Baseball - An Index Of Baseball Stories


An Index Of Local Baseball Stories 

The New York Yankees played in Bloomsburg [and Mount Caramel]; Babe Ruth both visited, and played, in Williamsport; First Mifflinburg, and then Sunbury were home to professional baseball team;, and the Little League World Series originated in Williamsport.  

The first player to hit a home run in a World Series was from Williamsport, and other professional players came from Montomgery, Lewisburg, and from the coal mines in Shamokin.  

Selinsgrove had a Fatman vs Leanman Baseball Game, and in Watsontown, an umpire was thrown in the river after the team disapproved of his calls.

There are a lot of baseball stories, and a lot of baseball history, in our area.  I've barely made a dent, but here is an index of what I've found so far.

I wanted to open this index with a history of the origins of baseball.  I don't really know all that much about baseball myself, so I set out to see what others had to say.
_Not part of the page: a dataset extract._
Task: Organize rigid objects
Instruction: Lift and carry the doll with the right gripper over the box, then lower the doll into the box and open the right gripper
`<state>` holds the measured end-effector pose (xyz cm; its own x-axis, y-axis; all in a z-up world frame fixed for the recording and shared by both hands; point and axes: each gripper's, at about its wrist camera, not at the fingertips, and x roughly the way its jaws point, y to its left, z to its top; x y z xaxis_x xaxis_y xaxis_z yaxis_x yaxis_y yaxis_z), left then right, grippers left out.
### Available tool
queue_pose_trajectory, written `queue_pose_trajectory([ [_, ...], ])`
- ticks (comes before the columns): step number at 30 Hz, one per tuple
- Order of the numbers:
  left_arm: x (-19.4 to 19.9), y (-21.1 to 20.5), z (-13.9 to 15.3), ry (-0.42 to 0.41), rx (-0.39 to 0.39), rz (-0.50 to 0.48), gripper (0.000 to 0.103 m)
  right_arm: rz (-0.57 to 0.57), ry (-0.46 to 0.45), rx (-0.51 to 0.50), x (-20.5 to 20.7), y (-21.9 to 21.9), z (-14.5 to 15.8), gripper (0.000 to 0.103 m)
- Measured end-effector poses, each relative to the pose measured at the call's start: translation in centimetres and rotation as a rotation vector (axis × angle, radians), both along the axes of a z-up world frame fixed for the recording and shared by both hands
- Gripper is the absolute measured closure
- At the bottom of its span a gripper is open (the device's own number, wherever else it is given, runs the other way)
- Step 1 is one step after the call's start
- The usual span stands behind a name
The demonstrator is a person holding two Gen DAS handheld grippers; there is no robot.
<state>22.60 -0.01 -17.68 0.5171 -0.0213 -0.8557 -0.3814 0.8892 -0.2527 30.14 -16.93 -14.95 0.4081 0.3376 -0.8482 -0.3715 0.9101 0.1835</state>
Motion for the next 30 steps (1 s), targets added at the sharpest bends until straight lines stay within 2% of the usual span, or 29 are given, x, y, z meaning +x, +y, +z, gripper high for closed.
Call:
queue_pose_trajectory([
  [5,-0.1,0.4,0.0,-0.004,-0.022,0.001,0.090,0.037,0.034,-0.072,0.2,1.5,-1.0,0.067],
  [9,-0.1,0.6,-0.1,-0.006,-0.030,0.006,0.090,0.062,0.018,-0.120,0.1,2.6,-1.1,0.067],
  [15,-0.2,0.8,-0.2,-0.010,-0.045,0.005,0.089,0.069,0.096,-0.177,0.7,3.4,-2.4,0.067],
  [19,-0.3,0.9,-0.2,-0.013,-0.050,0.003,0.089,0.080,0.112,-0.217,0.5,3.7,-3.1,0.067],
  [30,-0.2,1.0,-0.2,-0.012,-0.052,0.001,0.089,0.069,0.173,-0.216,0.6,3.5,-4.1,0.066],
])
Turns out, none of the baseball historians agree.  Some say it was first mentioned in a diary of a soldier at Valley Forge, others mention a 1786 diary entry by a Princeton University student who describes playing "baste ball".  In 1791 in  Pittsfield, Massachusetts, an ordinance barred the playing of baseball within 80 yards of the town meeting house and its glass windows

But my favorite story sounds like something written by Henry Shoemaker, although this one is not his doing.  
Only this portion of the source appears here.